**Task brief:** Gather all lines in the data that hold the string "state".
####
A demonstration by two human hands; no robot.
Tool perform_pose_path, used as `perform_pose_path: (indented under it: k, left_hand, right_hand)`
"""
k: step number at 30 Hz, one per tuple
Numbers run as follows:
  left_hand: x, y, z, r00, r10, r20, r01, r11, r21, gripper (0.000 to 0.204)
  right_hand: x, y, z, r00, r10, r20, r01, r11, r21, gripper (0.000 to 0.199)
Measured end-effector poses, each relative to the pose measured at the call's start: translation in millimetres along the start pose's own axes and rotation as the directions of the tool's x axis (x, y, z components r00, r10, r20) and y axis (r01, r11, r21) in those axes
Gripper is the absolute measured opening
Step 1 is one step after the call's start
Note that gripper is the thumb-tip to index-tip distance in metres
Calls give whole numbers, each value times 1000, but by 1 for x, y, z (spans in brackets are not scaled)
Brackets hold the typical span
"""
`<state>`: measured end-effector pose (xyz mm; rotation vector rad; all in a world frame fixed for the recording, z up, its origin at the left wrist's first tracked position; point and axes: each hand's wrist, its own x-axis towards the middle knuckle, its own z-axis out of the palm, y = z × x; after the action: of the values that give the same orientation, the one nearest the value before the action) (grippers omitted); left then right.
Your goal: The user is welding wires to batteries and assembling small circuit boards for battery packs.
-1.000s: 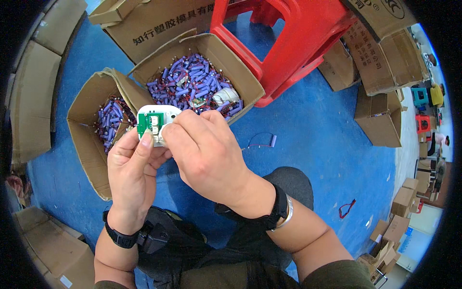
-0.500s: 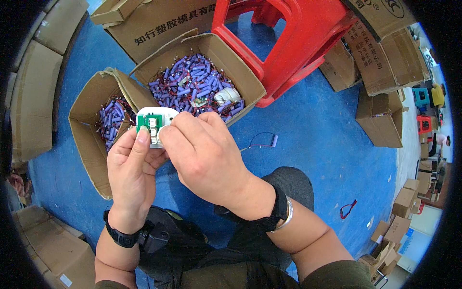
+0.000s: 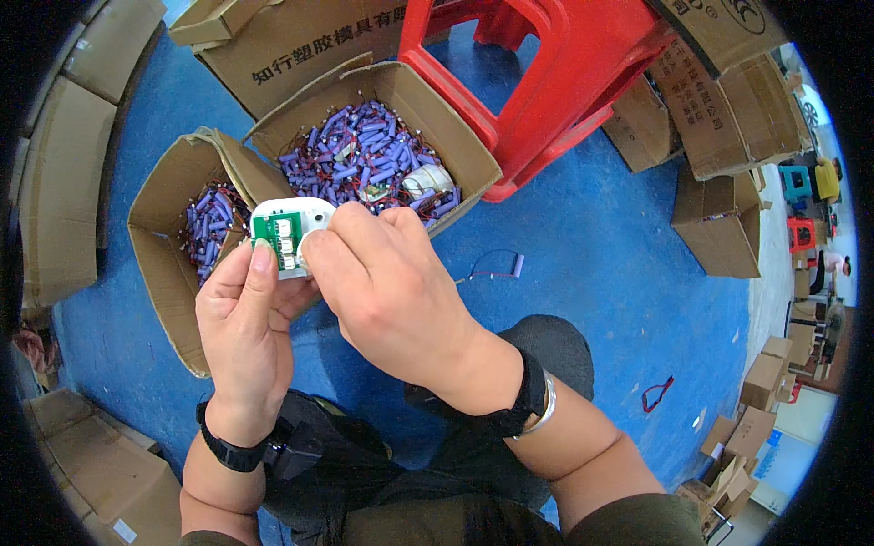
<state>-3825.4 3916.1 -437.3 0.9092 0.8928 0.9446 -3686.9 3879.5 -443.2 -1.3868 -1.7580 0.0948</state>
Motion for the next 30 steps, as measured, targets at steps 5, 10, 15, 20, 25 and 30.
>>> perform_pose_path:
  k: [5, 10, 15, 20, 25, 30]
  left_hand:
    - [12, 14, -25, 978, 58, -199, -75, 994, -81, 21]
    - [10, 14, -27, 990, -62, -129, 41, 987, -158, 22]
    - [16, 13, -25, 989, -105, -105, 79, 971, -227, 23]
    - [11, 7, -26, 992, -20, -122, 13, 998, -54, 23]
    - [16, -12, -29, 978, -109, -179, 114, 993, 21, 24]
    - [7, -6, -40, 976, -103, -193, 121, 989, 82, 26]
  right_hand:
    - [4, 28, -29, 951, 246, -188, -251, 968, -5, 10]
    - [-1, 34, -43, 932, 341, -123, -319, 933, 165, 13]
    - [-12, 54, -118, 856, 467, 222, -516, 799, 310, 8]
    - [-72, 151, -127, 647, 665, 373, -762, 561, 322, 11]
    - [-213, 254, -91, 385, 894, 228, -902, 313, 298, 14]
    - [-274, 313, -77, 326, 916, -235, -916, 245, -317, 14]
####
**Solution to this problem:**
`<state>`: measured end-effector pose (xyz mm; rotation vector rad; all in a world frame fixed for the recording, z up, its origin at the left wrist's first tracked position; point and axes: each hand's wrist, its own x-axis towards the middle knuckle, its own z-axis out of the palm, y = z × x; after the action: of the values that give the same orientation, the one nearest the value before the action) (grippers omitted); left then right.
<state>-3825.4 3916.1 -437.3 0.9092 0.8928 0.9446 -3686.9 3879.5 -443.2 -1.3868 -1.7580 0.0948</state>

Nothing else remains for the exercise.